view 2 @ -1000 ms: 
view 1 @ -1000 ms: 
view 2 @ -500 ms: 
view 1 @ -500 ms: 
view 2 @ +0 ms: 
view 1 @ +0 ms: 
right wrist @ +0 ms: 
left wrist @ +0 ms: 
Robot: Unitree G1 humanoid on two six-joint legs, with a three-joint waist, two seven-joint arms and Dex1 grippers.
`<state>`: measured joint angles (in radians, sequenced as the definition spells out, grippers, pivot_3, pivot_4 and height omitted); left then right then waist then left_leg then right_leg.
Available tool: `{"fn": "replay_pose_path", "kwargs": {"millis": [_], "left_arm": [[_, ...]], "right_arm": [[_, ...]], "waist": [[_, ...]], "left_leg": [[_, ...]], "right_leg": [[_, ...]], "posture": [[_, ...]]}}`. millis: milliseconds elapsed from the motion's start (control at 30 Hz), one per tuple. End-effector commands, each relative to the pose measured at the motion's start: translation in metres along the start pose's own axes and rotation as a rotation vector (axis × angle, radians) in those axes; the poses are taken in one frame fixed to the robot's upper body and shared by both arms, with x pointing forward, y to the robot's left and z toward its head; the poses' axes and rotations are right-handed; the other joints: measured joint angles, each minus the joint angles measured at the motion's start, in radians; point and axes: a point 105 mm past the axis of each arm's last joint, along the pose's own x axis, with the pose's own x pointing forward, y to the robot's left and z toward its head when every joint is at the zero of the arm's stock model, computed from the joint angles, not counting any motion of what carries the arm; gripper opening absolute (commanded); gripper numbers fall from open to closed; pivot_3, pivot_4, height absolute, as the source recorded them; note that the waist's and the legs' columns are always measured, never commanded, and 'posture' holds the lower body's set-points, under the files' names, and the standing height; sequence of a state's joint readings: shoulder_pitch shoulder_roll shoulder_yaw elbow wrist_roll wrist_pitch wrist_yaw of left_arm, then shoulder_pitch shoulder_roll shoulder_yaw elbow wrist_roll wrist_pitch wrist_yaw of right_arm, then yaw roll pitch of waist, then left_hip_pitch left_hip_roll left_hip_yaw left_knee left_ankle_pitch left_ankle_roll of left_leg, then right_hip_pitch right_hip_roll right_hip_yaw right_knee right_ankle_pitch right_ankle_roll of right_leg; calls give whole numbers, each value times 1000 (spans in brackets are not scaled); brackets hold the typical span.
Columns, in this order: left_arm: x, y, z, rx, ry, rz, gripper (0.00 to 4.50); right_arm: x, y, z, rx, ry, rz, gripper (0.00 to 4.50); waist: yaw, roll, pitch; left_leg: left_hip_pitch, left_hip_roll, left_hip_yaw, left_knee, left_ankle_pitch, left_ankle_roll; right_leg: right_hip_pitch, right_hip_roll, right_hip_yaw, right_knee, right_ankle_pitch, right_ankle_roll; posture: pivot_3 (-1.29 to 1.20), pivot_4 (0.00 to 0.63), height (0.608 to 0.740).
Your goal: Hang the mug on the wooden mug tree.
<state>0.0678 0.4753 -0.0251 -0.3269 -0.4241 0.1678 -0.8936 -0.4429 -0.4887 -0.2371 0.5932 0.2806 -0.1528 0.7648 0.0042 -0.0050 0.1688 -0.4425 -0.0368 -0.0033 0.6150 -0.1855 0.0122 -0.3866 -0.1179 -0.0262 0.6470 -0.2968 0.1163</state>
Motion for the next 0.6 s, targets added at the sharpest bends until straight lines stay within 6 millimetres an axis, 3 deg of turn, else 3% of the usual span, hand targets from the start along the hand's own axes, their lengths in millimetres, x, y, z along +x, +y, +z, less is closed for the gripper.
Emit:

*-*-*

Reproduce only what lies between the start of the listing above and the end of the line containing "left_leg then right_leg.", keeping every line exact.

## Answer section
view 2 @ -1000 ms: 
view 1 @ -1000 ms: 
view 2 @ -500 ms: 
view 1 @ -500 ms: 
view 2 @ +0 ms: 
view 1 @ +0 ms: 
right wrist @ +0 ms: 
left wrist @ +0 ms: 
Robot: Unitree G1 humanoid on two six-joint legs, with a three-joint waist, two seven-joint arms and Dex1 grippers.
`<state>`: measured joint angles (in radians, sequenced as the definition spells out, grippers, pivot_3, pivot_4 and height omitted); left then right then waist then left_leg then right_leg.

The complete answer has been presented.